Only the lines below from the one containing "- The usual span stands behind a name" to the one containing "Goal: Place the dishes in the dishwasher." should be repeated, both included and unchanged.

#### [Data under study]
------------------------------------------------
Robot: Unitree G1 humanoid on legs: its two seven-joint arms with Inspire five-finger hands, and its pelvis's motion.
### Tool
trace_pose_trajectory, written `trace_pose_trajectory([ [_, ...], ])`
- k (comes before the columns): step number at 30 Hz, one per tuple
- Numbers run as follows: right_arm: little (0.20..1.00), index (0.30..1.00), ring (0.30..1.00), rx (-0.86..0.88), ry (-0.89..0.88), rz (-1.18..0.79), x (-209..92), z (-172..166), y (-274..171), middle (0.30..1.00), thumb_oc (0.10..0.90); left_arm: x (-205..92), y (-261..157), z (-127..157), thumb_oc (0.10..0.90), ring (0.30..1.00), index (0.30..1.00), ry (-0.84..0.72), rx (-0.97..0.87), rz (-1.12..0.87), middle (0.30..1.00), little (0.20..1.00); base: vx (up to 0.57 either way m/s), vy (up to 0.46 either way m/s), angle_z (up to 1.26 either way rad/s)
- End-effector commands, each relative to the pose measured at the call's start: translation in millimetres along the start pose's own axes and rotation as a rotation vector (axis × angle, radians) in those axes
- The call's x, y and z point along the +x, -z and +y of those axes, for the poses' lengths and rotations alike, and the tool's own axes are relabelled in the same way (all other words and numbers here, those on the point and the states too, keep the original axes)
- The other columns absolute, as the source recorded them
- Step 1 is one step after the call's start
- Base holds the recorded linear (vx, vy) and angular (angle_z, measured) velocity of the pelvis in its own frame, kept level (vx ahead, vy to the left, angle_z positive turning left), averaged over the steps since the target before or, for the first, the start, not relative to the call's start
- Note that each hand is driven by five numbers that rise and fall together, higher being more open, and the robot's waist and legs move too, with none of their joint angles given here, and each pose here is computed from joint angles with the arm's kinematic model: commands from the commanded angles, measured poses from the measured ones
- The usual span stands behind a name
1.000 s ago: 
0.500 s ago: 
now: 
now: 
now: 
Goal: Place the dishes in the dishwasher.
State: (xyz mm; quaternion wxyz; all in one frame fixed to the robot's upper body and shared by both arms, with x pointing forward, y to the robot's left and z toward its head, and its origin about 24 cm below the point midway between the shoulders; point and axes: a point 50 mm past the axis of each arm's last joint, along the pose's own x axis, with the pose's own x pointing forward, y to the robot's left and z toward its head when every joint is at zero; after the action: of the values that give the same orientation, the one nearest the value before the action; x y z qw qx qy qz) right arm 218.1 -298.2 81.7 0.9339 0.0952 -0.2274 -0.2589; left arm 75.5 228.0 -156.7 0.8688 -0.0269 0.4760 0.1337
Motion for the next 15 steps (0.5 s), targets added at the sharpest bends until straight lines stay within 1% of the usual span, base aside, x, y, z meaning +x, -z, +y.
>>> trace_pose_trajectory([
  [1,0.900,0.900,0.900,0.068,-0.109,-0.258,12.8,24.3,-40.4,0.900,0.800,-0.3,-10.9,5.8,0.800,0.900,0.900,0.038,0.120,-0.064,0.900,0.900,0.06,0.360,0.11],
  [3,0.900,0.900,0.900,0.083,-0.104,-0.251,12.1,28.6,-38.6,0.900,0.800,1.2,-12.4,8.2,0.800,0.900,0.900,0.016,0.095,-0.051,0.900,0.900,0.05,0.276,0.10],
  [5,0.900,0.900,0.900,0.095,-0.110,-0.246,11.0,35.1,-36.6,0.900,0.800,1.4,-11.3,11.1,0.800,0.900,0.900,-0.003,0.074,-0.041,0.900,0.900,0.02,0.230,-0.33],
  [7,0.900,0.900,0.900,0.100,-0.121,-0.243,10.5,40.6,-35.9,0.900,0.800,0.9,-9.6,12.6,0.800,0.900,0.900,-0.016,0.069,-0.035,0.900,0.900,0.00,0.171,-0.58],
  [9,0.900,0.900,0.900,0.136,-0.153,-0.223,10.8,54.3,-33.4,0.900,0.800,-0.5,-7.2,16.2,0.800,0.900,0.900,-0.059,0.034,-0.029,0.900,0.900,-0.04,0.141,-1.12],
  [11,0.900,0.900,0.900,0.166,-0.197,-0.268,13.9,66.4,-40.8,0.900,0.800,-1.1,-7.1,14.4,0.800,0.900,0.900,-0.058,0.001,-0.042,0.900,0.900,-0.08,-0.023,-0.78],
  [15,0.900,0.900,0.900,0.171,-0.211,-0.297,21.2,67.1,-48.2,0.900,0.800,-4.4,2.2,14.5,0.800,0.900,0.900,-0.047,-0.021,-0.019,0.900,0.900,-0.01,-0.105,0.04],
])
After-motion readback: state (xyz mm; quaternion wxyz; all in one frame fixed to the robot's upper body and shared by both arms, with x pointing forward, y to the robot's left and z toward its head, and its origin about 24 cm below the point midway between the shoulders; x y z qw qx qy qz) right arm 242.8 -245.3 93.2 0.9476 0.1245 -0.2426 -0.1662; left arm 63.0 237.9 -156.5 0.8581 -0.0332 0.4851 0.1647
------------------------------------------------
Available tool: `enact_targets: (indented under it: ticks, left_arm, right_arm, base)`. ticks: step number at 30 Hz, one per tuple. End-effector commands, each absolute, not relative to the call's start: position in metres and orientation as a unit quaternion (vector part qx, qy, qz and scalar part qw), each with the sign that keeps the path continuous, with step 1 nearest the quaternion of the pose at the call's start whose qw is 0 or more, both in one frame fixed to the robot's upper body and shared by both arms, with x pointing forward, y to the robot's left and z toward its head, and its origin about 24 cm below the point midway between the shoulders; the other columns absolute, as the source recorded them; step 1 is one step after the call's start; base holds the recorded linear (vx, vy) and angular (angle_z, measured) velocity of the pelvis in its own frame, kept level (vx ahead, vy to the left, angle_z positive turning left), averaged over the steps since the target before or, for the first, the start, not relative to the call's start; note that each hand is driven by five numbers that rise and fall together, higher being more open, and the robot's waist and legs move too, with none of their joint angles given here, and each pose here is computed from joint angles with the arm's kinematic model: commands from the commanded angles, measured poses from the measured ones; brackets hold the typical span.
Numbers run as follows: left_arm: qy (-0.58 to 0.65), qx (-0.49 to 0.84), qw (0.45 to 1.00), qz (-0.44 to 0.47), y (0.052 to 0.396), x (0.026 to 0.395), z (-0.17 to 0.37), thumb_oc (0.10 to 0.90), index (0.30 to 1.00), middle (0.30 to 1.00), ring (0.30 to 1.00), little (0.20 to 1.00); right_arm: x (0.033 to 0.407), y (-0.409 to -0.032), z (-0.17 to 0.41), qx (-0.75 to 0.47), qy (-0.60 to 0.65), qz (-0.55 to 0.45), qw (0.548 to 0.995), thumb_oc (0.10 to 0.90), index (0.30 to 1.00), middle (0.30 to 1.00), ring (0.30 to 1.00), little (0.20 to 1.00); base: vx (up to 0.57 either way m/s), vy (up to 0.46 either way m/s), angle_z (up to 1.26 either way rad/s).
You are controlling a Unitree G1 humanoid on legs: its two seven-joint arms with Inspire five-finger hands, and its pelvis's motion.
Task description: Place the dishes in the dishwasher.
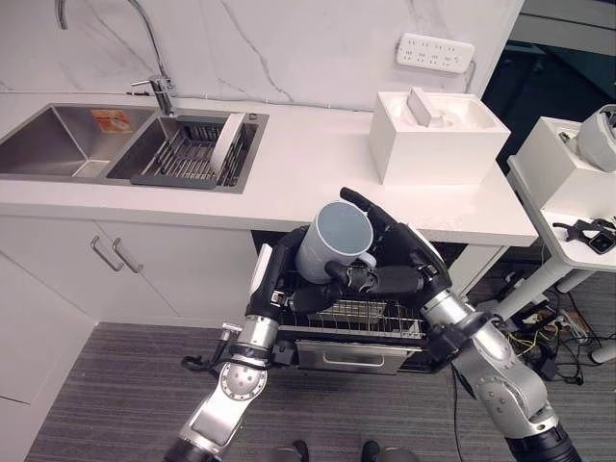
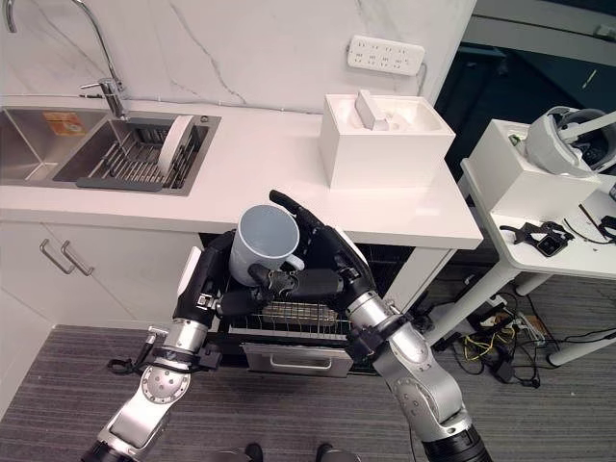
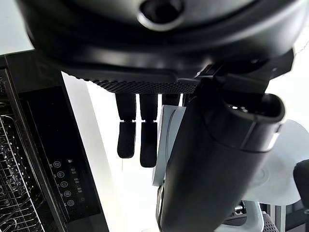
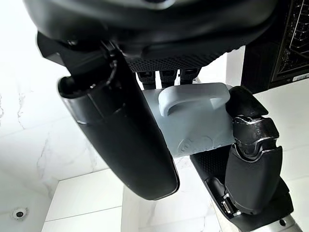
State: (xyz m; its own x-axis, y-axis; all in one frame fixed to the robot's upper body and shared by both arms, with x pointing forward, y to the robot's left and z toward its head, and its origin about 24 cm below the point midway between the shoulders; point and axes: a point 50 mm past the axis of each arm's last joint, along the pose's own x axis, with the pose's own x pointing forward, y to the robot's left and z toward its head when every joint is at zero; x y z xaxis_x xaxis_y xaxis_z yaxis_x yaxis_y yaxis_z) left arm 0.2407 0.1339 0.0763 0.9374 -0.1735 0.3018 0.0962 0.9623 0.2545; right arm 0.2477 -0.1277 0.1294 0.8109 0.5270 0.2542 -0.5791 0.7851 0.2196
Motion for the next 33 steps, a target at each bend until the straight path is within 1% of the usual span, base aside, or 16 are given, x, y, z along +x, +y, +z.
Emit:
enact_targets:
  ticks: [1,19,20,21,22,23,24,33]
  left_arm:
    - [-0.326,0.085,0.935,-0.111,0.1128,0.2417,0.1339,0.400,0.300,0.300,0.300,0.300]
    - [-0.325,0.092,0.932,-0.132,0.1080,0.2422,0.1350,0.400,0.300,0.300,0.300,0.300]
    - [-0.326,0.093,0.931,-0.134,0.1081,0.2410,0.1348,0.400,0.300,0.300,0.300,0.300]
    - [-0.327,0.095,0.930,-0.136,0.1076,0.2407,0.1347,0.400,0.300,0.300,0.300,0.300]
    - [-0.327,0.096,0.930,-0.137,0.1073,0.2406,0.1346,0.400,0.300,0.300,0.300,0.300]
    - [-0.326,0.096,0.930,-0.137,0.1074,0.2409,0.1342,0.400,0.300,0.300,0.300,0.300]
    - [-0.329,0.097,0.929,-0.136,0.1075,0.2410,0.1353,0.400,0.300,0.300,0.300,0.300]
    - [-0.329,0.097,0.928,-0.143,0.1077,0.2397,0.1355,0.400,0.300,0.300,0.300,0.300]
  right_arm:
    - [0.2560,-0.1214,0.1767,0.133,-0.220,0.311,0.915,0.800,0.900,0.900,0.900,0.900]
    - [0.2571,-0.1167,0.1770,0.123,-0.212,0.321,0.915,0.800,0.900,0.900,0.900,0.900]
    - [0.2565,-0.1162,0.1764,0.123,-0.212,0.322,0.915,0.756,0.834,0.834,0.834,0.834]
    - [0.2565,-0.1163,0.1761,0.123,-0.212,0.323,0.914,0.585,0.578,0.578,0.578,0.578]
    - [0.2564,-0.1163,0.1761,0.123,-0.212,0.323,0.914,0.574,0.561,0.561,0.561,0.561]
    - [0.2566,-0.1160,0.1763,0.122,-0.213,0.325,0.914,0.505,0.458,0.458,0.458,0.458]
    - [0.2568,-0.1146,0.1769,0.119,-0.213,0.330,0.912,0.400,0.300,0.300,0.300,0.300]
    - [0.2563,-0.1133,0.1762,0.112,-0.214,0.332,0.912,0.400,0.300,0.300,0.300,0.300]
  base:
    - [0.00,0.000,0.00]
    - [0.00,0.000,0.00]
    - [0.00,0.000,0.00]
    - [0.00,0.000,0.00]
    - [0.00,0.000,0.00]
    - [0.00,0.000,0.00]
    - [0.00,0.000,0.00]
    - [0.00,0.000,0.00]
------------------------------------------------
#### [Response for this exercise]
- The usual span stands behind a name
1.000 s ago: 
0.500 s ago: 
now: 
now: 
now: 
Goal: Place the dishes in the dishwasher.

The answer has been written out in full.